Policies and Implementation Strategies
  • Require proper installation and maintenance of heating, processing, manufacturing systems, and other potential generators of air contaminants.  

  • Ensure that new development and land use activities do not create undue adverse impacts on air quality, as measured by applicable air quality regulations.

Wildlife

Goals
  • Encourage the preservation of significant wildlife habitats.

  • Balance the protection and enhancement of wildlife habitats and rare, endangered and threatened species against the rights and expectations of the property owner upon whose property the wildlife habitats or rare, endangered or threatened species are located.

 Policies and Implementation Strategies
  • Educate the public about the functions and values of wildlife habitats and the protection of rare, endangered and threatened species.

  • Prepare and publish wildlife habitat maps and, before adoption of regulations with respect to wildlife habitats, notify all affected property owners of any wildlife habitats identified on their property.

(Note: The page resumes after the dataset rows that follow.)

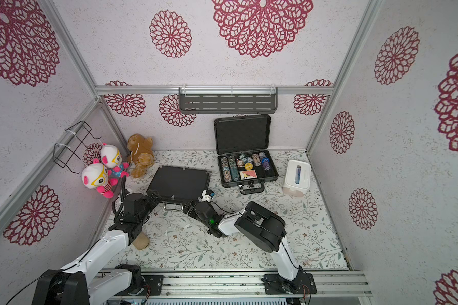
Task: Open the poker set cases
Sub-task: Open the case lid on the poker set case.
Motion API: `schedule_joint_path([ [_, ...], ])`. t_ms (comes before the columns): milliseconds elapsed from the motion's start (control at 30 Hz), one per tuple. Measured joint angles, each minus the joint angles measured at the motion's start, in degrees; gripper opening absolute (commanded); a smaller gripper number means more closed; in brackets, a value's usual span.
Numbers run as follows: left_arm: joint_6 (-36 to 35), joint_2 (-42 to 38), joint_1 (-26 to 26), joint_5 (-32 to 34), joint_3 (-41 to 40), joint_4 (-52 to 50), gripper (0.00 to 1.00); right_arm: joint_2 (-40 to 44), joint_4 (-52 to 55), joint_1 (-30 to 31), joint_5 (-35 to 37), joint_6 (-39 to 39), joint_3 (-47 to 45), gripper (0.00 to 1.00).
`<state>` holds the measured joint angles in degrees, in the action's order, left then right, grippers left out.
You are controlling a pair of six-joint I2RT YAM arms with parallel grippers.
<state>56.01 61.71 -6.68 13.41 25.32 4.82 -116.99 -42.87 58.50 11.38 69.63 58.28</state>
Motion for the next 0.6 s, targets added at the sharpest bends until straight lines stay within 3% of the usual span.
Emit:
schedule_joint_path([
  [600, 0.0, 0.0, 0.0, -0.3, 0.0, 0.0, 0.97, -0.3, -0.1, 0.6, 1.7, -4.3, 0.4, 0.87],
])
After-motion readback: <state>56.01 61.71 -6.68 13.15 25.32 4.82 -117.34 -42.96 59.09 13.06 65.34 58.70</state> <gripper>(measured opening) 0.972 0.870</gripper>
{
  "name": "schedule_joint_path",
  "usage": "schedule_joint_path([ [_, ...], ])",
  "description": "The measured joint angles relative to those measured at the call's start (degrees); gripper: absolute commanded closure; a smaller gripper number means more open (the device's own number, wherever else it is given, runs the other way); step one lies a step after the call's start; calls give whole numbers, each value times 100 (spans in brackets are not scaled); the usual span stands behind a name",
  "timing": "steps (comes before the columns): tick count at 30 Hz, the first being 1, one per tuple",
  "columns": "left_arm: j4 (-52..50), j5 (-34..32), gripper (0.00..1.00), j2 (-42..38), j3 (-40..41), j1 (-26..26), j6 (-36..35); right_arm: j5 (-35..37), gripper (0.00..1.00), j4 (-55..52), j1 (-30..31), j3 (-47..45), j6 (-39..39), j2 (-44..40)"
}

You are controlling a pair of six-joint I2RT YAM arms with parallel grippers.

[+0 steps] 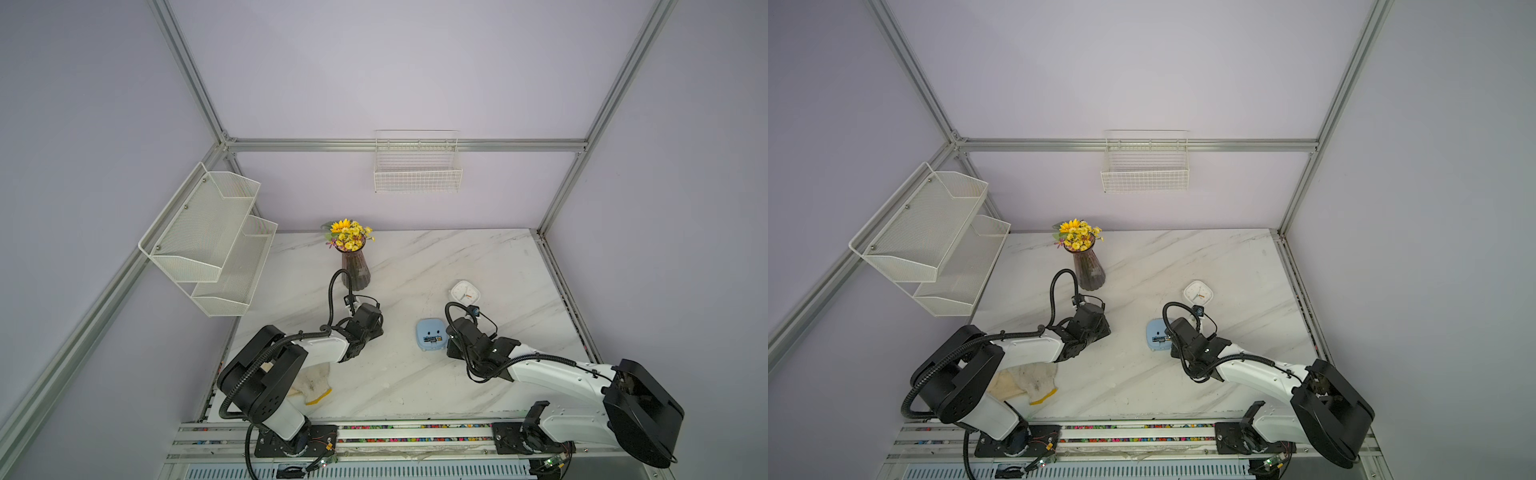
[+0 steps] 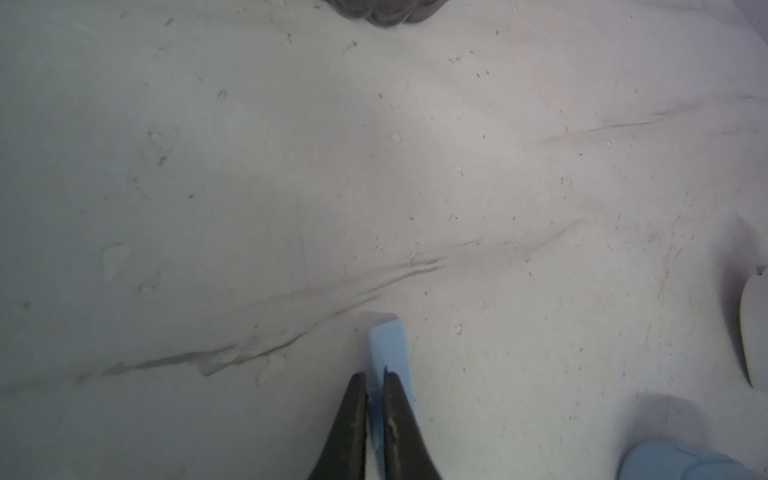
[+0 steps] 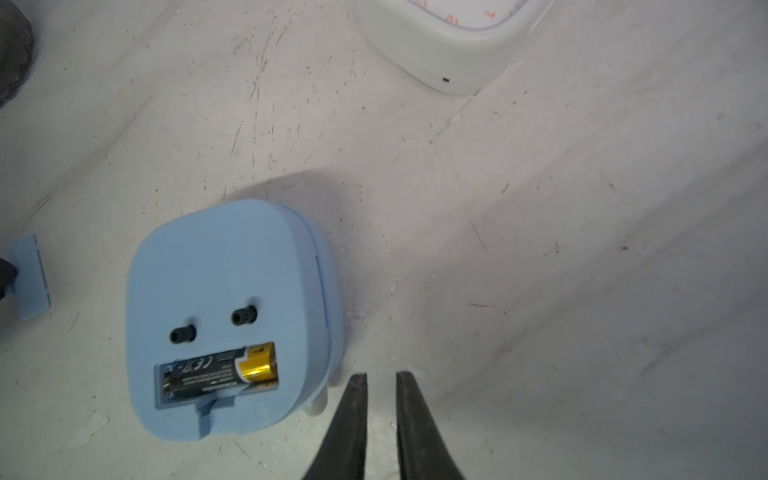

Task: Insert the battery into the alarm
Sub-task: Adjust the alarm at the center of the board.

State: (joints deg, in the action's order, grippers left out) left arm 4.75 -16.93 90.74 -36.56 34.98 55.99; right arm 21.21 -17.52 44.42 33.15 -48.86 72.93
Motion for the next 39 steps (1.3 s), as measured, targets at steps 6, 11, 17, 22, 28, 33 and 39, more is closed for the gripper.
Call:
schedule_joint_path([
  [6,35,2,96,2,0,-11,20,33,82,4,-37,-11,-20,0],
  [11,37,15,97,2,-2,-11,50,61,81,4,-155,-33,-37,0],
  [17,33,85,98,13,-26,-11,61,79,80,11,-402,-33,-17,13],
  [22,-17,225,99,-120,-20,-11,98,-33,80,127,-525,-33,66,114],
  [28,61,581,100,-603,33,-11,223,-378,85,415,-544,-33,267,417],
  [33,188,863,100,-839,293,-11,380,-708,86,640,-542,-103,372,507],
  [39,208,1019,100,-1121,562,-11,555,-960,86,850,-439,-262,389,509],
])
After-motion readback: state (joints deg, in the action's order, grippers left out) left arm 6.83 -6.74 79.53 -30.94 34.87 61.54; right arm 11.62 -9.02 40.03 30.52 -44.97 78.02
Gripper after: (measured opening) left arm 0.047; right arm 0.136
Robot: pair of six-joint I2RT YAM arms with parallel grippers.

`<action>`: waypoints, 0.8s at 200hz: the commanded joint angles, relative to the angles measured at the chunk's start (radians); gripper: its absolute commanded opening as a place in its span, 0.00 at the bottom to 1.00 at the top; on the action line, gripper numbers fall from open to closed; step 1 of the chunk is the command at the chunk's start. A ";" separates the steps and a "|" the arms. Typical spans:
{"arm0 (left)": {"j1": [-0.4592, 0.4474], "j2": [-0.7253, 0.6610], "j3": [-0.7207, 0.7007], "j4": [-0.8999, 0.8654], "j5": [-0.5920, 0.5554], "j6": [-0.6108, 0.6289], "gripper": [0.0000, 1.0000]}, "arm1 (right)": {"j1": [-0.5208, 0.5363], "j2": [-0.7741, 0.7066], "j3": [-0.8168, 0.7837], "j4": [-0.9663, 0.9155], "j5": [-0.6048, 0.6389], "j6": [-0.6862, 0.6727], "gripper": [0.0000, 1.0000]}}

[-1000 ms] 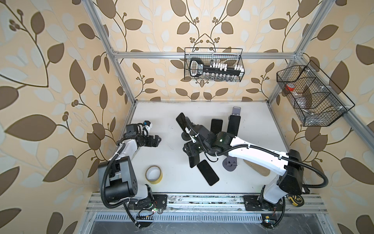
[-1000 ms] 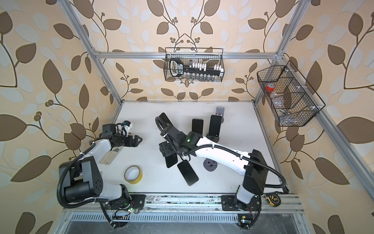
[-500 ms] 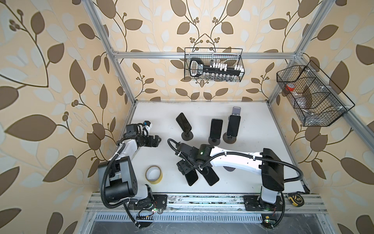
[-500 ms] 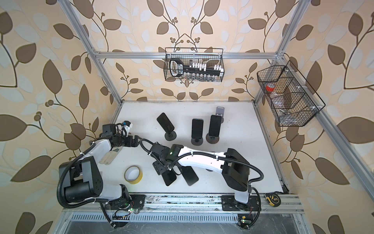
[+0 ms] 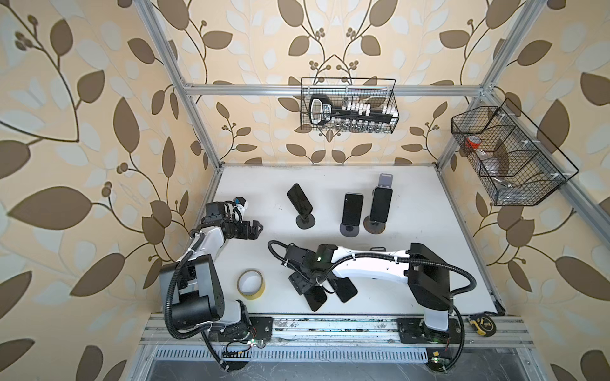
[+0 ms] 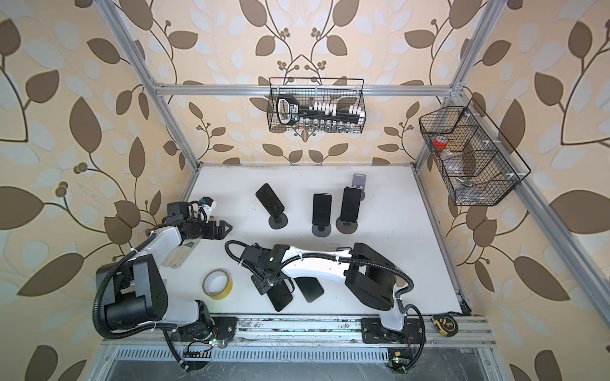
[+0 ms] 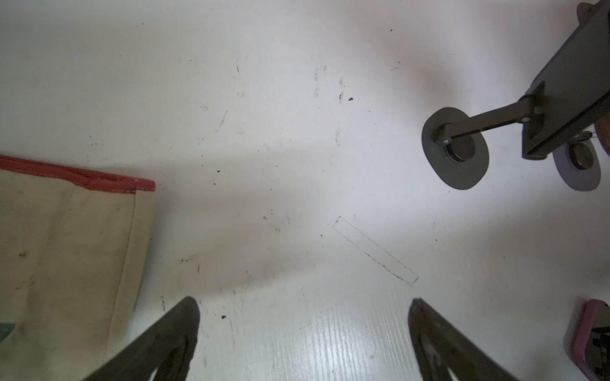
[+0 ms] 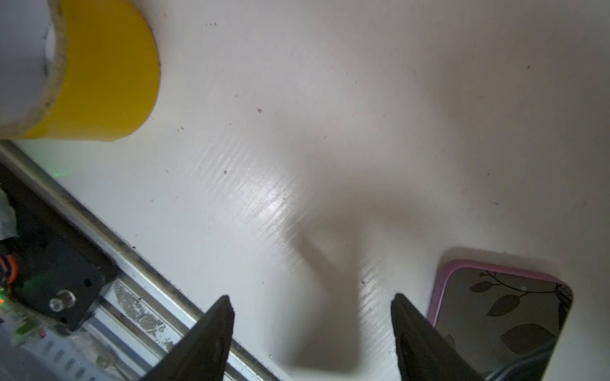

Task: Remove the phone from the phone stand
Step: Place the phone at the bottom-center of the table.

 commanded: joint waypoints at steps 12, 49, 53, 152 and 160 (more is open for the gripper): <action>0.001 0.001 0.034 -0.015 0.014 0.014 0.99 | 0.008 0.028 -0.023 0.004 0.042 0.017 0.66; 0.001 0.002 0.036 -0.016 0.012 0.015 0.99 | 0.008 0.056 -0.034 0.006 0.073 0.021 0.66; 0.000 0.003 0.036 -0.018 0.012 0.015 0.99 | 0.008 0.057 -0.035 0.009 0.070 0.021 0.67; -0.001 0.005 0.037 -0.020 0.012 0.015 0.99 | -0.001 0.104 -0.036 0.016 0.027 0.027 0.69; 0.001 0.005 0.037 -0.021 0.012 0.015 0.99 | -0.001 0.109 -0.037 0.016 0.028 0.027 0.70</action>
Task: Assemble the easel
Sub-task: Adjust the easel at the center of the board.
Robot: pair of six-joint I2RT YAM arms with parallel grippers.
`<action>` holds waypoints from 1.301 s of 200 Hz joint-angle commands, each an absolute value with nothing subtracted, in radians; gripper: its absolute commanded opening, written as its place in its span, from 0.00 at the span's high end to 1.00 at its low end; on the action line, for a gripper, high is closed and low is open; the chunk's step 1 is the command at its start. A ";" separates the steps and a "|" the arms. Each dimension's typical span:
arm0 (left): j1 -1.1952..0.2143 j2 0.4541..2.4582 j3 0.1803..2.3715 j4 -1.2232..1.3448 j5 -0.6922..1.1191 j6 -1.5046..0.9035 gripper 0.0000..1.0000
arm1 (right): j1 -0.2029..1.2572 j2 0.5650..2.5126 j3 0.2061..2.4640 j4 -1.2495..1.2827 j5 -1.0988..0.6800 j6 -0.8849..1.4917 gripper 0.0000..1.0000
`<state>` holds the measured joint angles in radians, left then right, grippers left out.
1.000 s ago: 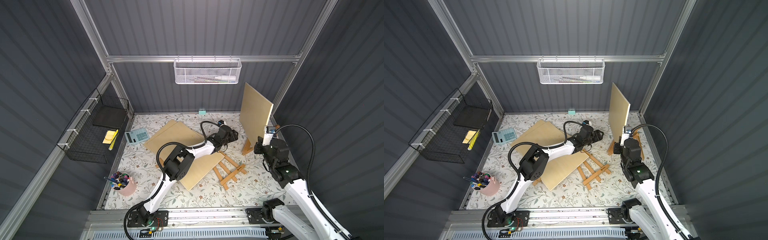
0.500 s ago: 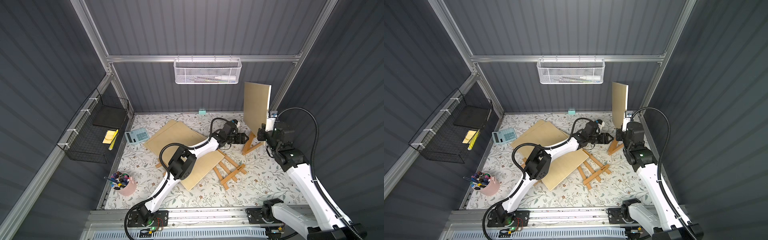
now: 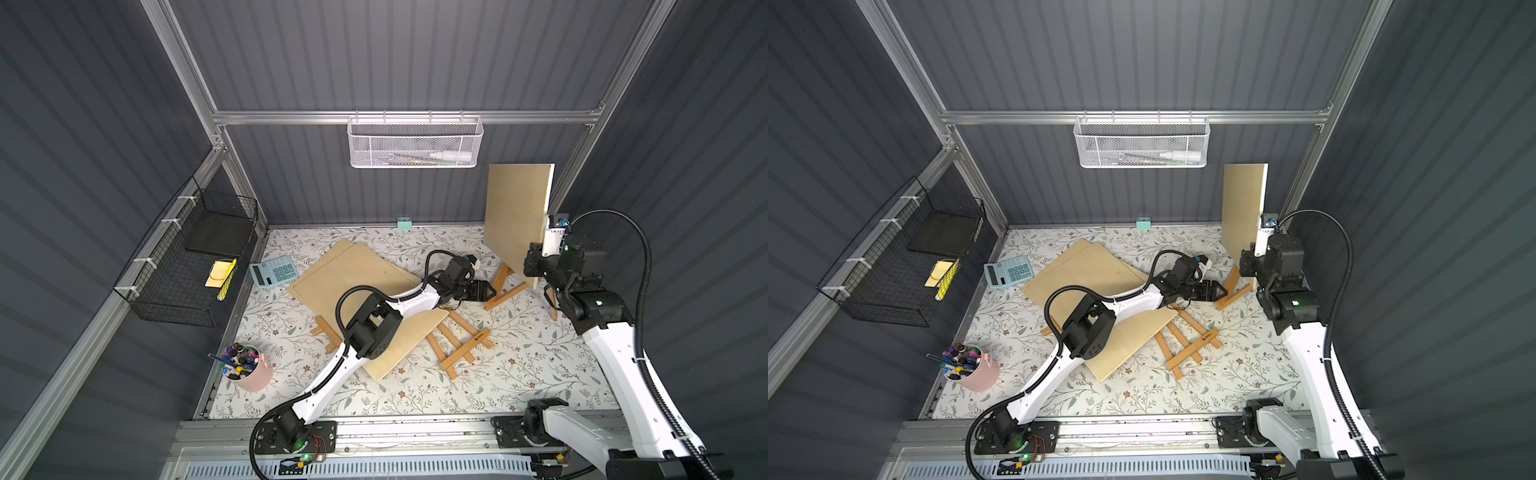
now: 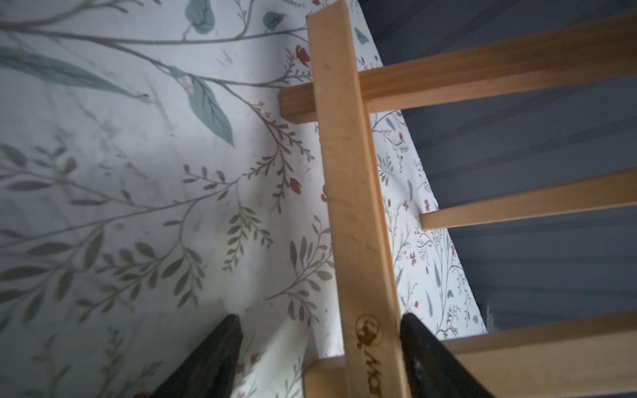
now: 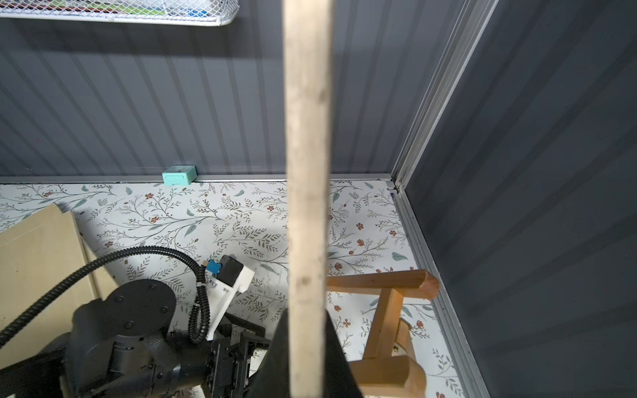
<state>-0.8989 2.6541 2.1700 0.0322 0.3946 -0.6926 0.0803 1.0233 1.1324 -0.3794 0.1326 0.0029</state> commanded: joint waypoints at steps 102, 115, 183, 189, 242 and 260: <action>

  • Encourage the preservation of wildlife habitats and other natural areas through regulatory provisions that create benefits for property owners that protect and preserve wildlife habitats and other natural areas.

  • Ensure long term protection of significant wildlife habitats and other natural areas through conservation easements, purchase, lease, tax incentives or other measures.

  • Develop and maintain a community based wildlife conservation program.

  • Encourage owners of existing developments, farms and forests to consider and take reasonable steps to mitigate the effects of their activities on biologically significant areas.

  • Purchase land or development rights to particularly important areas of biological significance or that posses important habitat characteristics.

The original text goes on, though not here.